Introduction
The colonizers force people to conform to their values and beliefs. They don’t consider that the natives also have their cultures and ideals that they adhere to. Instead, the natives’ values are taken aware by instilling fear into them and making the community members initiate hatred against a specific group of people. According to Miranda, the joyas was hated by the Spanish Priests, and they and their defenders were systematically eliminated from society (257). As a result, the community members decided not to associate with them due to the fear of being killed. Therefore, Miranda demonstrates that the colonizers determine the natives’ cultures, and they only promote what conforms to their values.
Morgensen, Settler Homonationalism: Theorizing Settler Colonialism within Queer Modernities
The article illustrates how the colonizers and Western religions impose discipline and terror on Indigenous people who had their practice on sexuality. The natives were forced to assimilate into the heterosexual systems and binary gender expression. According to Morgensen, all sexual beliefs that the natives had valued for centuries were eliminated when they were regarded as nonconforming to the European cultures (120). Therefore, those who practiced the traditional beliefs of gender and their associates were publicly embarrassed or killed (Morgensen 115). In other words, they were terrorized while being forced to adopt the new practices introduced by their colonizers.

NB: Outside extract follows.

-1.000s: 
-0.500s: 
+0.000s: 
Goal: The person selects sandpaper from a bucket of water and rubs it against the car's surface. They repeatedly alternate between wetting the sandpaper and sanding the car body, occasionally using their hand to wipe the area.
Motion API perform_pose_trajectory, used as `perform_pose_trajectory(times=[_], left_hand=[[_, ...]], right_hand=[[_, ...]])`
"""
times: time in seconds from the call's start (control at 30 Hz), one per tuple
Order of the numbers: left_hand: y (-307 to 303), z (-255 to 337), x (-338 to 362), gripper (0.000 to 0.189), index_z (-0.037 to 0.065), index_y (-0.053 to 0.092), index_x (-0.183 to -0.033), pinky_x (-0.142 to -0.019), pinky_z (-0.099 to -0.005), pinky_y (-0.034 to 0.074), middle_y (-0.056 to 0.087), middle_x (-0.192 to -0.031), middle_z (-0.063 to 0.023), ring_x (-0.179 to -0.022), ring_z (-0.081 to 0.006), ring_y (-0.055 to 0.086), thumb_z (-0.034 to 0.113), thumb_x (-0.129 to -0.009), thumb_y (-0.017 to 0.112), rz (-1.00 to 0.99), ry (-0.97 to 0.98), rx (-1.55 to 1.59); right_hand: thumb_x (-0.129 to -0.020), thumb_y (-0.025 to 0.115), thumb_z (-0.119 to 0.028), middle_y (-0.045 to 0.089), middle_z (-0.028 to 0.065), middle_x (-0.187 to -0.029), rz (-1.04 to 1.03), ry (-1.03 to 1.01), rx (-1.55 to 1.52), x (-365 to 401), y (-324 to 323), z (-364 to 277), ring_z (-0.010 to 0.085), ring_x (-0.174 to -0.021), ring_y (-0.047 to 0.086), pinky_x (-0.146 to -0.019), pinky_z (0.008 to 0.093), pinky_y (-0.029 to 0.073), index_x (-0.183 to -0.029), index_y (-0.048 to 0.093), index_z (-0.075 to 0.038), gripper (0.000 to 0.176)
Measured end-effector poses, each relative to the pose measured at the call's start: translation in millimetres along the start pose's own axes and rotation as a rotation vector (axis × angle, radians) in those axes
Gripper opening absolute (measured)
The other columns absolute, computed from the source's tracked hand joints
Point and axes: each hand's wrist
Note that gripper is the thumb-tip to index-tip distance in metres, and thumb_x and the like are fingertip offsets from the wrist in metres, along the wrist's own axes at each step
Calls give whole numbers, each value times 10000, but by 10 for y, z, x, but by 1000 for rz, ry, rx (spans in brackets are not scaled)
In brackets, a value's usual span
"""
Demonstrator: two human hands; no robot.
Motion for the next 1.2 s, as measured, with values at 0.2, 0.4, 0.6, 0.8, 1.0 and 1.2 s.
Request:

The Questions Raised By Both Articles
Morgensen and Miranda show that colonizers target non-heterosexual and non-binary gender among the natives for exclusion in both accounts. They used methods of terror such as public execution to impose their religion and practices. Additionally, the two writers allude that the settlers’ normalization of fear forced the natives to disassociate with the community members opposed to binary gender. As a result, the Indigenous groups have learned to suppress their sexual and gender expressions that conflict with religious norms. Moreover, due to the priests’ and colonizers’ violent acts, the contemporary indigenous people’s actions toward gender roles are still greatly influenced by the state and the settler society.
Works Cited
Miranda, Deborah A. “Extermination of the Joyas: Gendercide in Spanish California.” GLQ: A Journal of Lesbian and Gay Studies, vol.16, no.1-2, 2010, p. 253-284.
Morgensen, Scott Lauria. “Settler homonationalism: Theorizing settler colonialism within queer modernities.” GLQ: A Journal of Lesbian and Gay Studies, vol.16, no.,1-2, 2010, p. 105-131.